* WORK TASK
With both ends included, repeat exactly the lines of the entries below from the one containing "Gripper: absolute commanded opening" down to the one containing "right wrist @", and no others.

(Data records)
************

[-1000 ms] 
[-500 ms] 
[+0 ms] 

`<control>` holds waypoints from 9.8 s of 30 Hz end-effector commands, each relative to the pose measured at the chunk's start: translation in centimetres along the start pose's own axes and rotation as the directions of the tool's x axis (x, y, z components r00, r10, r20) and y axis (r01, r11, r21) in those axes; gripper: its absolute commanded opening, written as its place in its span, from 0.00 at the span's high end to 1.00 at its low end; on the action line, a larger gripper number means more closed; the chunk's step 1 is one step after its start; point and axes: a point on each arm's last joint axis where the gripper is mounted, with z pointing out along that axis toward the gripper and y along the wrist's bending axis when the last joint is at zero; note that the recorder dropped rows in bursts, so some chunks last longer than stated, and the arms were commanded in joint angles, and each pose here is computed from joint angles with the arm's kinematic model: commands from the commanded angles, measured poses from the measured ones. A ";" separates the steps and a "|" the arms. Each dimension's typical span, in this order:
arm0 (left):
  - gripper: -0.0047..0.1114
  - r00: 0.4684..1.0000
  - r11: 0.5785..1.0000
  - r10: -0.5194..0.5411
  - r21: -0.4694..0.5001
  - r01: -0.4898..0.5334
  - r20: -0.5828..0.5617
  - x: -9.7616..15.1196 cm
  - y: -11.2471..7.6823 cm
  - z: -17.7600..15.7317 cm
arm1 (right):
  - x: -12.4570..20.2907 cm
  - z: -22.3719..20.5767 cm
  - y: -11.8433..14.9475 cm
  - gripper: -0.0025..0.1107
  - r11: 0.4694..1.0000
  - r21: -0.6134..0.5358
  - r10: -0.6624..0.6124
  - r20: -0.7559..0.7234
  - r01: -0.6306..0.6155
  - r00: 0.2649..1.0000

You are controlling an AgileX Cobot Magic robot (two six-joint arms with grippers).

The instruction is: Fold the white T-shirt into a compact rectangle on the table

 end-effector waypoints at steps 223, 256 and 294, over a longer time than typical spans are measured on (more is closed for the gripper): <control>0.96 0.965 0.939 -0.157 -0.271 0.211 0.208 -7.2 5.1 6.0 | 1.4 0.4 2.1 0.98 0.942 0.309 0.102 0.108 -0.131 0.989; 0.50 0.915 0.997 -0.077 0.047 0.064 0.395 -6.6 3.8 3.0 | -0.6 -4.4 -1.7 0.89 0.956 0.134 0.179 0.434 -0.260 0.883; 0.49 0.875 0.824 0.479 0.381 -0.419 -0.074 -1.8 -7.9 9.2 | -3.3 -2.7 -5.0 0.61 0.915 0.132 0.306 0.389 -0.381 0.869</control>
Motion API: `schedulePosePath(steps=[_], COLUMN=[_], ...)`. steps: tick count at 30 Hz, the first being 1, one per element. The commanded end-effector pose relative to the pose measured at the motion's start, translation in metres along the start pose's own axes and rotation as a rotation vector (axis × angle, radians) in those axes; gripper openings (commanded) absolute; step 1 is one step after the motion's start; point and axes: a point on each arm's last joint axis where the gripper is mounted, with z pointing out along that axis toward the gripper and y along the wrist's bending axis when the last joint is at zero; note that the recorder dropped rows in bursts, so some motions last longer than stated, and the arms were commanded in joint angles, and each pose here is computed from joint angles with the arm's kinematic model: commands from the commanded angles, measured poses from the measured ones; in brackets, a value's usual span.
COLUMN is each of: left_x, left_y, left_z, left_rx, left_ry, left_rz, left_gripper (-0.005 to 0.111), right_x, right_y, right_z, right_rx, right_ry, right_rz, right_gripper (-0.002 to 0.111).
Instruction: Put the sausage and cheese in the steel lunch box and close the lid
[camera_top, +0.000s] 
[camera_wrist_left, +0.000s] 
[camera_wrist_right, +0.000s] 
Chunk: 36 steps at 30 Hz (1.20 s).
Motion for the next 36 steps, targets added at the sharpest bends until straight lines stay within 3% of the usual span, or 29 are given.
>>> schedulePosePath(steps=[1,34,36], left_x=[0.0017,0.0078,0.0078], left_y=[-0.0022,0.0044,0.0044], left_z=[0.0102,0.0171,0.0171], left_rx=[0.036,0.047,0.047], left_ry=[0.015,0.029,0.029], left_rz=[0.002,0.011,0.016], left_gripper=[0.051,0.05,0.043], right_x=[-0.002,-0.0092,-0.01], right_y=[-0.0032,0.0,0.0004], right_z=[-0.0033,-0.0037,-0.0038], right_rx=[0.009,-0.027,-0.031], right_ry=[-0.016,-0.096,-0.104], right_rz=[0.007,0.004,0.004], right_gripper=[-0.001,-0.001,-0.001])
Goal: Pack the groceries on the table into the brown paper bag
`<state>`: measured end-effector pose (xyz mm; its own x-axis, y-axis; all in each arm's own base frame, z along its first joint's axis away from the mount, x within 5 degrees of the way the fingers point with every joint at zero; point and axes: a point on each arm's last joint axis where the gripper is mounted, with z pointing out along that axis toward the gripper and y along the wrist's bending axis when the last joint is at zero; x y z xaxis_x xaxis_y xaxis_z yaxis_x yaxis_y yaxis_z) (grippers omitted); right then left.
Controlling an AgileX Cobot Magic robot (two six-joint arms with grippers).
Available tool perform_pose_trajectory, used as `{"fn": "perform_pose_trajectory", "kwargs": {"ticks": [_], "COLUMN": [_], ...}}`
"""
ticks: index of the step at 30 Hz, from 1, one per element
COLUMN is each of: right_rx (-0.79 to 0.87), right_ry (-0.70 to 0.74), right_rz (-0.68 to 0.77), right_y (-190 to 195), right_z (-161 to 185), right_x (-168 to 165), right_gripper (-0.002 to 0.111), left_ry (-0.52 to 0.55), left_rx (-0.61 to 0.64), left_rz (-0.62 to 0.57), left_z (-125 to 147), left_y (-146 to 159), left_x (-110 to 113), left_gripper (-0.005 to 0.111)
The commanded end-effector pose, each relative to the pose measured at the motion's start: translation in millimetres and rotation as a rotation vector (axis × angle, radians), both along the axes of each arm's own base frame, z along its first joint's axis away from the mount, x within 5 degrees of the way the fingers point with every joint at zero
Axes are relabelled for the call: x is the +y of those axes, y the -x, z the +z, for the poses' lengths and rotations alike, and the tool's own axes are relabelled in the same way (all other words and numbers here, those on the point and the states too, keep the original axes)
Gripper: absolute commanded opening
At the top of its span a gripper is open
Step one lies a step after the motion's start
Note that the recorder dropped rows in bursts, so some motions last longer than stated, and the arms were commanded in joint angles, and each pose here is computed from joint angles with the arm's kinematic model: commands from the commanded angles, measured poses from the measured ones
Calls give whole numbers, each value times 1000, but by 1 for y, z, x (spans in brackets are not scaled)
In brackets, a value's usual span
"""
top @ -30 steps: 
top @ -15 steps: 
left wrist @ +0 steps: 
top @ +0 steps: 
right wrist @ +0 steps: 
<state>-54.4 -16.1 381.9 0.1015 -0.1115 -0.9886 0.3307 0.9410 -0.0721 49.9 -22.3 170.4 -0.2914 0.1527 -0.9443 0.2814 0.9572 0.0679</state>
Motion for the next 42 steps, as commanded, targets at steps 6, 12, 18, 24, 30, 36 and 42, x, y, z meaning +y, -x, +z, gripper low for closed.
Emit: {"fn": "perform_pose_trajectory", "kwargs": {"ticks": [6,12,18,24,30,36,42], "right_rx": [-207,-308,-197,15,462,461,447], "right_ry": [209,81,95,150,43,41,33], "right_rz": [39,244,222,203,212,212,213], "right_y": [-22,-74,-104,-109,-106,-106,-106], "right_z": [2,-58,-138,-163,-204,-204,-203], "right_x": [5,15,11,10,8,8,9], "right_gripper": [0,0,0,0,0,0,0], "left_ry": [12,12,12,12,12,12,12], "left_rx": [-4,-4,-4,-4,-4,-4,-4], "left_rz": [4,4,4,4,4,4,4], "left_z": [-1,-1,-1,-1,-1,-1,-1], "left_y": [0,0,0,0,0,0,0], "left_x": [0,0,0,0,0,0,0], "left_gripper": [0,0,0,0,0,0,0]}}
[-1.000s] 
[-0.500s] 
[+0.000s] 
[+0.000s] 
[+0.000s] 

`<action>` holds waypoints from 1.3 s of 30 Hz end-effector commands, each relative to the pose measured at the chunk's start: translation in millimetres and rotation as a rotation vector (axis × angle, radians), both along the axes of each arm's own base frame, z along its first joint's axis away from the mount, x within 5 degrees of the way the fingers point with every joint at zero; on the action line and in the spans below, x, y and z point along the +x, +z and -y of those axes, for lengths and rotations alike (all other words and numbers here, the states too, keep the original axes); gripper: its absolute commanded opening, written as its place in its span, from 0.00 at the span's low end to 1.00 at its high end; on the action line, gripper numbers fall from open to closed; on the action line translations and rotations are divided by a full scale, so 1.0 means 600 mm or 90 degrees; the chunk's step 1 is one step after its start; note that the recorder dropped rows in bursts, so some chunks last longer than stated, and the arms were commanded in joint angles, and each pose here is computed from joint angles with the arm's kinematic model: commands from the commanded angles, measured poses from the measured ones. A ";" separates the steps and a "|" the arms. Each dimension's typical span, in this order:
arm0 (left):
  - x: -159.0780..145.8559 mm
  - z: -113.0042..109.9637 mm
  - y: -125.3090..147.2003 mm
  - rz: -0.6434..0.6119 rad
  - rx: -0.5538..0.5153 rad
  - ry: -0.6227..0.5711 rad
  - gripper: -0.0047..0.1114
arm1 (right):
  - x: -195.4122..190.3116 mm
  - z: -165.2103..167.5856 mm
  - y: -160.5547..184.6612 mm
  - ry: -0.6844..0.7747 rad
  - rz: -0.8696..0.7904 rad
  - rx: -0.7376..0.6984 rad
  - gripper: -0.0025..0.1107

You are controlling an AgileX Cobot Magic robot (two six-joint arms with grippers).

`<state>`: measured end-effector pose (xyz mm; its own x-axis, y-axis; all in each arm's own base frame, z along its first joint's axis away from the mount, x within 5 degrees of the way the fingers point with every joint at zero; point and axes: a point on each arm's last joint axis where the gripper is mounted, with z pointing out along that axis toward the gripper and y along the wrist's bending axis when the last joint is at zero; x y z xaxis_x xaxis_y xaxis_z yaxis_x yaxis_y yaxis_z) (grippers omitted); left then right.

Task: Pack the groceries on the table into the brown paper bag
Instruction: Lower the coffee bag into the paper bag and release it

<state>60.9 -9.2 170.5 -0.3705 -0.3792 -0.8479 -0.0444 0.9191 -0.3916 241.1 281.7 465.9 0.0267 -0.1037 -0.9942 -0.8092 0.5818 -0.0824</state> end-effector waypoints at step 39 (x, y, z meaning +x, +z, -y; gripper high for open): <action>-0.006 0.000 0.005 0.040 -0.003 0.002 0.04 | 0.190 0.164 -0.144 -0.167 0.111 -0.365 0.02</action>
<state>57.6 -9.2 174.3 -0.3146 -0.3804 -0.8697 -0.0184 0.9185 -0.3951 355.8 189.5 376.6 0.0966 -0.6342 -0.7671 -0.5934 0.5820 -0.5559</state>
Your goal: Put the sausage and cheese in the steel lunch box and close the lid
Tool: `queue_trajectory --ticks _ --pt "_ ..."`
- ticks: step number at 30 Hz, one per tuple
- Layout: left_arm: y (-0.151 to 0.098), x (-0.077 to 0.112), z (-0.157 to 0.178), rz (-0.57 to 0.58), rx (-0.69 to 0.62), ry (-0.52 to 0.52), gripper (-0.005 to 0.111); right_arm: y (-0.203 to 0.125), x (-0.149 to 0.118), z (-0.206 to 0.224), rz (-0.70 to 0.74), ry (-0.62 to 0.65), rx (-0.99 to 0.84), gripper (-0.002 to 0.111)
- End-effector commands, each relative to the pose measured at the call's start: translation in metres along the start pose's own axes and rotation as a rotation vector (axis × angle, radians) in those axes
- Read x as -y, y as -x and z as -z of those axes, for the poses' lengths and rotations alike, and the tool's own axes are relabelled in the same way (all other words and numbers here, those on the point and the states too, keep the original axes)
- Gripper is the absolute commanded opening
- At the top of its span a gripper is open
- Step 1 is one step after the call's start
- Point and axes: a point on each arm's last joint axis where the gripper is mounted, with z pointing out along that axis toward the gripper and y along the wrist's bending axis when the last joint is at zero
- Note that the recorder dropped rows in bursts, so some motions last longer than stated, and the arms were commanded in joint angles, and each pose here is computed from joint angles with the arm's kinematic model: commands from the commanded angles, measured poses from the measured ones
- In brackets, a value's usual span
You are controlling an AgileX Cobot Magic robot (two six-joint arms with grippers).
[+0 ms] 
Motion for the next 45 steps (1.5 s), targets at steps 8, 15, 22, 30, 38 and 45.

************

* EXERCISE RESPONSE
Gripper: absolute commanded opening
At the top of its span a gripper is open
Step one lies a step after the motion's start
Note that the recorder dropped rows in bursts, so some motions last longer than stated, and the arms were commanded in joint angles, and each pose here is computed from joint angles with the arm's kinematic model: commands from the commanded angles, measured poses from the measured ones
Calls give whole numbers, each value times 1000, but by 1 for y, z, x (spans in brackets are not scaled)
In brackets, a value's usual span
"""
top @ -30 steps: 
top @ -15 steps: 
left wrist @ +0 steps: 
top @ +0 steps: 
right wrist @ +0 steps: 

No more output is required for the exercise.